Transportation industry learning from IT
Demands on technology to support transportation security are increasing. Computer-based data collection and monitoring systems, along with the networks that transport data to central locations where it can be analyzed and stored, and applications to ingest, organize and search data are all key components in today’s transportation security picture. Questions about how best to protect applications from hackers and misuse; dividing architecture into protective ‘layers’; identity and data management; and how best to authenticate users remain at the top of the list for Information Technology managers and designers in transportation and related industries. Trends in the IT ‘mainstream’ can help to address some of these difficult questions.

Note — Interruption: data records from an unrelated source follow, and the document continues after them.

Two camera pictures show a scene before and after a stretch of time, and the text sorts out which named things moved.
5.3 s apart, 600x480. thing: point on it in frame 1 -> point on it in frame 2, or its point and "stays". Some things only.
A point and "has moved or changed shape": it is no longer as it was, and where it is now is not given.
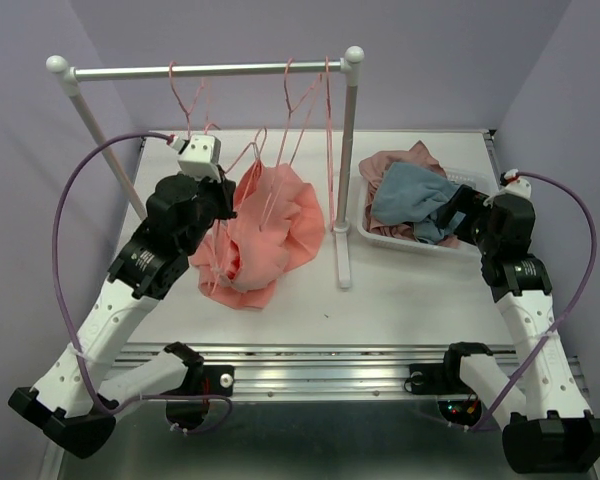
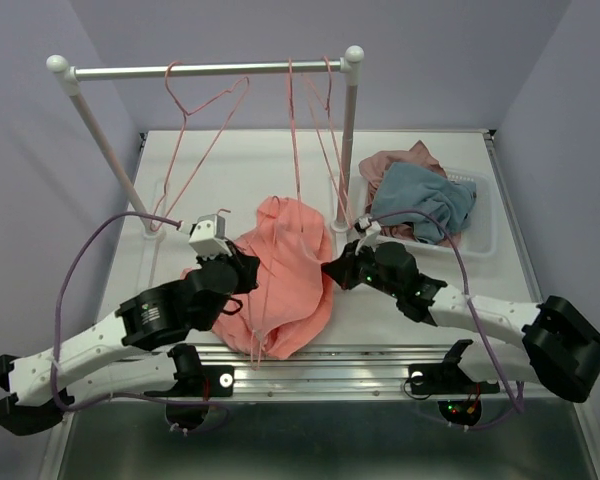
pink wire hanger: (329, 140) has moved or changed shape
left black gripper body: (216, 203) -> (239, 260)
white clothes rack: (62, 69) stays
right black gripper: (466, 200) -> (342, 268)
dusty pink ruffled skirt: (370, 168) stays
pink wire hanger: (298, 115) -> (295, 142)
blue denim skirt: (403, 192) stays
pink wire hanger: (259, 145) -> (259, 356)

• Moore’s Law would tell us that processors, hard drives and network gear will continue to increase in power at an exponential rate. Security tools, like anti-virus and scanning software will need to be regularly assessed to make sure they ‘keep up’. Availability of CPU cycles will impact decisions about where to introduce network firewalling and encryption for security strategies, like SSL (Secure Sockets Layer) and VPNs (Virtual Private Networks). We also will see more devices with integrated, special-purpose hardware to lighten the CPU loads.
• The need to deploy more and more complex applications put demands on in-house development and testing organizations for secure custom applications, and can stress relationships and reliance on outside vendors. Outsourcing of security-related software development, network maintenance and other security processes implies an increased understanding of vendors’ controls and practices.
• More and smarter devices are being deployed to expand networks including devices that leverage ‘Plug-and-Play’ strategies like DHCP (Dynamic Host Configuration Protocol). Smarter devices have greater abilities to help maintain themselves with automatic and centrally administrated refreshes of security policies and firmware updates.
• Economies driving IT modularity and standards are reinforcing the idea that it’s more efficient to control the hardware and operating systems than to try to support a variety of platforms. On the network side, hardware manufacturers are increasingly expanding devices via component slots for card modules and embedding specialized hardware.
• Hardware acceleration and specialized processors are being seen more frequently to do intrusion detection and any serious content filtering over large facilities. Innovations, like multi-core chips running mulitple instances of Linux in parallel and custom ASICs (Application Specific Integrated Circuits) are making this possible.
• Reliable virtualization of non-multi-tasking operating systems, like Microsoft’s Windows Operating System, makes it possible for unique systems to co-exist in the same box and is replacing stacks of racked servers. Multiple ‘virtual’ machines in the same box provide, not only savings in space, heat and power consumption, but also make it more economical to secure networks, as virtual machines provide convenient isolation of networks and processing using. Virtual machines are also easier to maintain.
While much new technology is available, and much more on the horizon, it is commonly agreed that to be successful, technology solutions designed for the fast-paced and diverse transportation industry must integrate well, be scaleable, robust and cost effective. Technology must also be implemented in concert with privacy laws, with implementers committed and proactive in protecting the valuable data amassed by such powerful systems.